Gli effetti della rivoluzione culturale cinese si fecero presto pesantemente sentire anche nella vita quotidiana occidentale: esaltati dall’immenso chiasso e dalle notizie manipolate che giungevano la Cina, gli studenti infatti (già in agitazione sull’esempio di quelli americani, impegnati a lottare contro la guerra in Indocina) scesero dovunque in piazza e, convinti di imitare le ‘guardie rosse’ cinesi, pretendevano imperiosamente cambiamenti radicali, all’insegna dello slogan “La fantasia al potere”. In qualche facoltà, come Architettura a Milano, non si tennero vere lezioni per anni di seguito.

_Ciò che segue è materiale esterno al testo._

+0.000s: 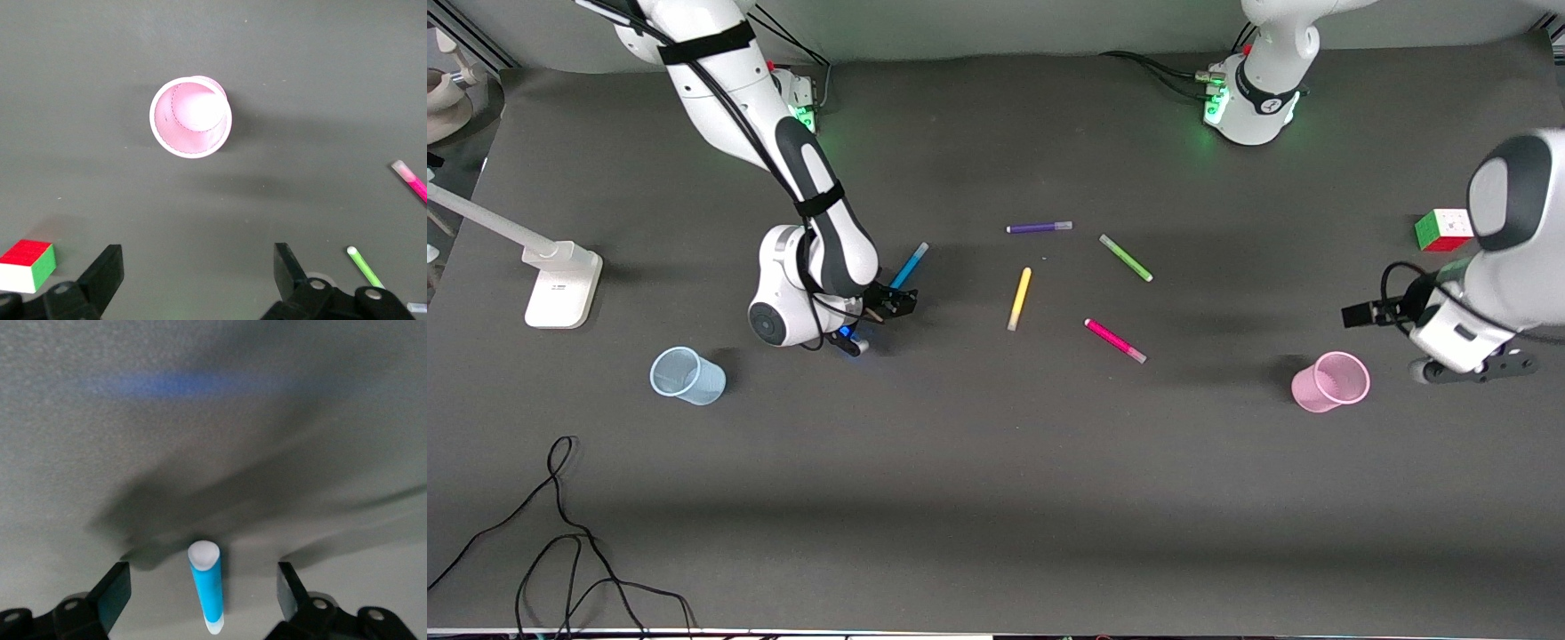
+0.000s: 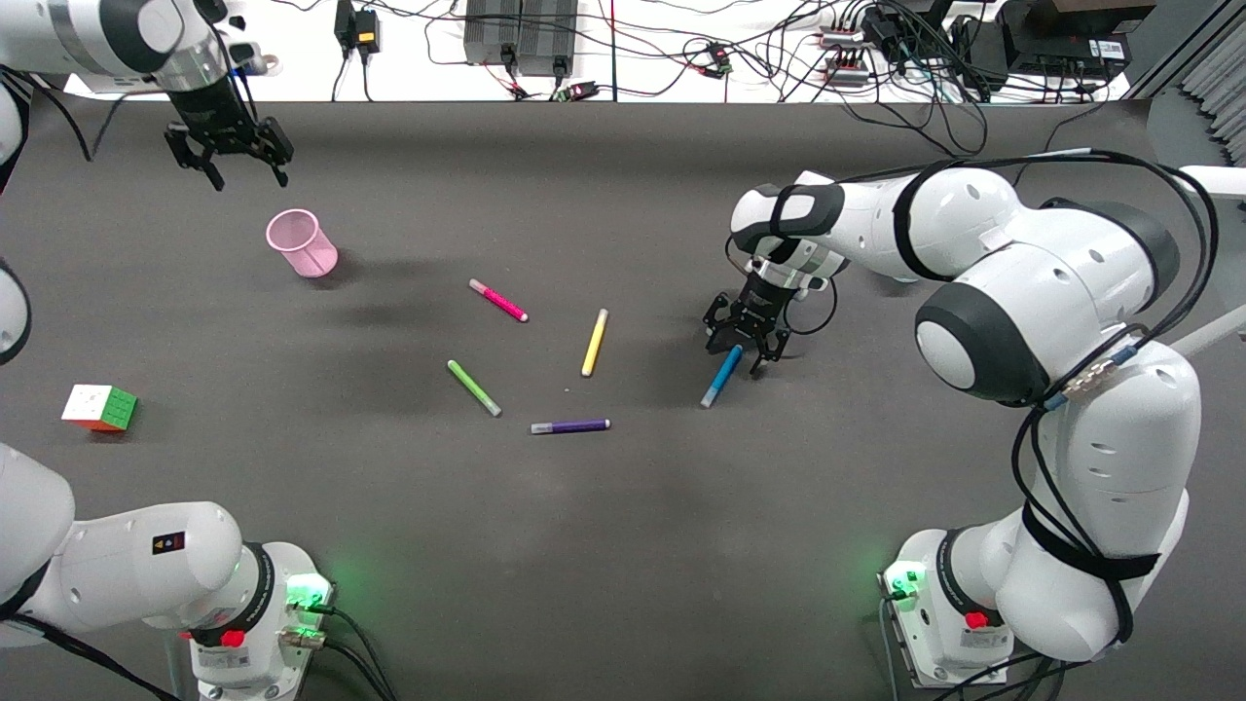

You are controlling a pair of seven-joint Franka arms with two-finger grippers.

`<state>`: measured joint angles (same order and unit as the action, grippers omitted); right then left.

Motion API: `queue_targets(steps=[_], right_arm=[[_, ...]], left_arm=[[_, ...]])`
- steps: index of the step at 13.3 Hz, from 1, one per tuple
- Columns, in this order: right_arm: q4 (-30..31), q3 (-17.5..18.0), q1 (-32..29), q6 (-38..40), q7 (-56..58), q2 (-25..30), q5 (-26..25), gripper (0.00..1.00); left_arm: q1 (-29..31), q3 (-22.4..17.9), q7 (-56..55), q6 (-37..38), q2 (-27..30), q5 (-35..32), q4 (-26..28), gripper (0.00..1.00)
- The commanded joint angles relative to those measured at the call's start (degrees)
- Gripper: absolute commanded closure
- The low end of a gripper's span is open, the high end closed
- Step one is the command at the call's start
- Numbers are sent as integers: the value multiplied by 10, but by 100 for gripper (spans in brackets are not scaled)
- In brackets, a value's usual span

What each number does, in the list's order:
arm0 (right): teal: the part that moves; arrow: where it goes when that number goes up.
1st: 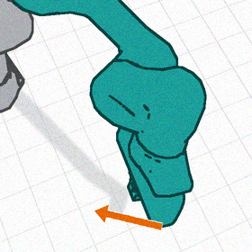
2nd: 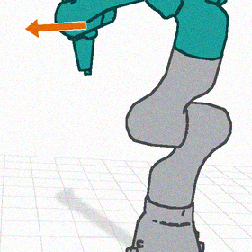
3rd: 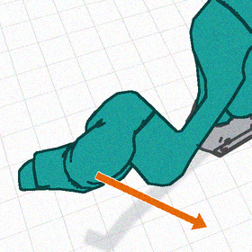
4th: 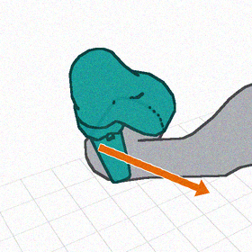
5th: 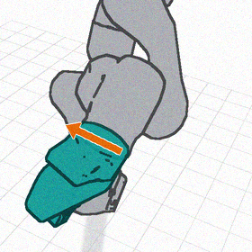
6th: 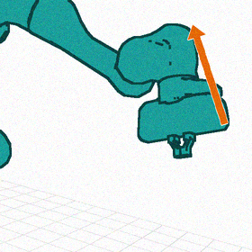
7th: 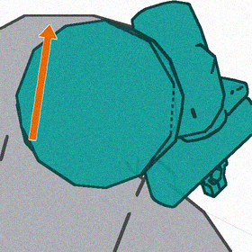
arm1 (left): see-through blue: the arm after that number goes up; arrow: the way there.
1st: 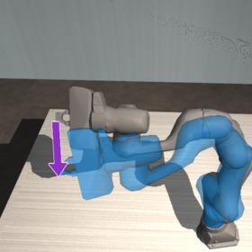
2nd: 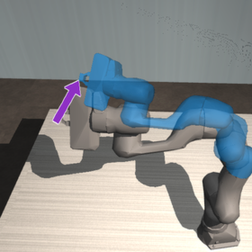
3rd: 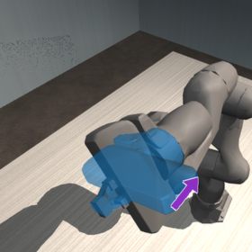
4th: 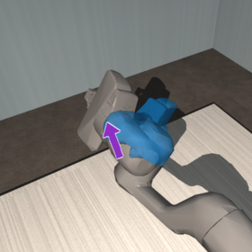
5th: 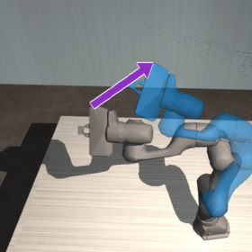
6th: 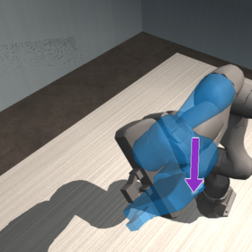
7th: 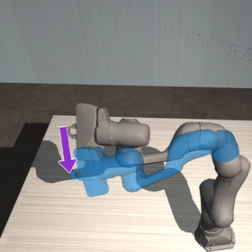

Gli avversari marxisti e promarxisti dell’azione americana in Viet Nam, che soffiavano sul fuoco, ebbero fin da principio le masse studentesche dalla loro parte. I governi e i parlamenti finirono un po’ dovunque con l’accusare qualche difficoltà; il governo americano si ritrovò ancora più paralizzato nella sua lotta al comunismo in Indocina; in Italia lo spazio proprio dei politici venne in parte occupato dai sindacalisti, che una certa presa sulla piazza la conservavano.

A causa di ciò i moti studenteschi finirono col comportare una crescente, scervellata domanda di aumenti salariali e di spese sociali, che condussero, non solo da noi, a un preoccupante incremento del debito pubblico e a una pesante inflazione, i cui effetti si sarebbero fatti sentire per molti anni (in Italia si fanno sentire ancora nel 1991).